André Mba Obame est arrivé au Gabon ce samedi soir 11 août. Après 14 mois d'exil, l'opposant est rentré dans son pays, acclamé par plusieurs centaines de sympathisants. André Mba Obame s'était autoproclamé président de la République en janvier 2011 après l'élection d'Ali Bongo. Des poursuites judiciaires avaient alors été engagées contre lui. Dans ses premières déclarations à la presse ce soir, l'ancien ministre s'est déclaré déterminé à poursuivre son combat. Son retour était donc surveillé de près mais finalement tout s'est déroulé dans une ambiance festive, sans incident.

Il régnait une ambiance de fête cet après-midi sur l'aéroport de Libreville. L'avion d'Air France, en provenance de Paris, a atterri avec quelques minutes d'avance et c'est sous des cris et des chants de joie de ses sympathisants qu'André Mba Obame est sorti de l'aéroport avec des béquilles.

On se souvient qu'André Mba Obame, qui souffrait de graves problèmes de dos, était parti à Paris pour se faire opérer. L'opposant gabonais a pu rejoindre son domicile sans difficulté. Les forces de sécurité présentes en nombre tout au long du trajet sont restées en même temps très discrètes.

Arrivé à son domicile, l'ancien baron du régime d'Omar Bongo, passé ensuite dans l'opposition, s'est dit heureux de rentrer au pays. Il s'est surtout dit prêt à durcir le combat politique et a appelé à nouveau à une conférence nationale pour, dit-il, « résoudre la crise politique dans le pays ».
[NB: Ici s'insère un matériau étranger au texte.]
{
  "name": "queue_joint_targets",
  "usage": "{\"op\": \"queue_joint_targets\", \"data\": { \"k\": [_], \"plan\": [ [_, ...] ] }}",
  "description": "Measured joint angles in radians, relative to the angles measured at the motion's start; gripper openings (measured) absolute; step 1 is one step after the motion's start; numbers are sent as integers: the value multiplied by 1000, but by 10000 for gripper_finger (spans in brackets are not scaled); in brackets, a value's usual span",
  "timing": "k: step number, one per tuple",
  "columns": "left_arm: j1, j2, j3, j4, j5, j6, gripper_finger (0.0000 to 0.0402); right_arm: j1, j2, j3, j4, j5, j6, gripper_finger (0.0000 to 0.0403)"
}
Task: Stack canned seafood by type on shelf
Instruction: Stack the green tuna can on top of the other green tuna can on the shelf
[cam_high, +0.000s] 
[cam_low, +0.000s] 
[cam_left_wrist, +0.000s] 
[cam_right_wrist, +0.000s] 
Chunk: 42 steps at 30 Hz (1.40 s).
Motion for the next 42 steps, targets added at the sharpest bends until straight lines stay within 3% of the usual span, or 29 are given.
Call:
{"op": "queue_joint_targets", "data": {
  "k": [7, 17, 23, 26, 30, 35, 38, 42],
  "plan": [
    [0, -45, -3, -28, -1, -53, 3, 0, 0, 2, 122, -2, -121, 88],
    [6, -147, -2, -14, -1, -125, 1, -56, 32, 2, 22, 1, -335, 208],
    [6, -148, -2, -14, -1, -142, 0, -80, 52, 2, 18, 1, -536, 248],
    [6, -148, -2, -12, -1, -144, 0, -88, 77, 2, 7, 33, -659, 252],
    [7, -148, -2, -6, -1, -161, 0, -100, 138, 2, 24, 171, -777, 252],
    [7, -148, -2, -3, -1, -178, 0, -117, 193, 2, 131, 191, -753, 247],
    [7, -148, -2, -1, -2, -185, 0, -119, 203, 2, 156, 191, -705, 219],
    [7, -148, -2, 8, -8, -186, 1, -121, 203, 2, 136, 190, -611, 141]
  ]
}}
La présidence gabonaise rejette toute proposition de conférence nationale, « le Gabon n'est pas un pays en crise », a-t-elle fait savoir.

En janvier 2011, André Mba Obame s'était autoproclamé président de la République en dépit de l'élection d'Ali Bongo. Cela lui avait valu la levée de son immunité parlementaire et des poursuites judiciaires pour « troubles à l'ordre public ».

Ce samedi matin, sur notre antenne, le porte-parole de la présidence gabonaise avait averti que la justice estimera l'opportunité de remettre ou non en œuvre les procédures ouvertes contre lui.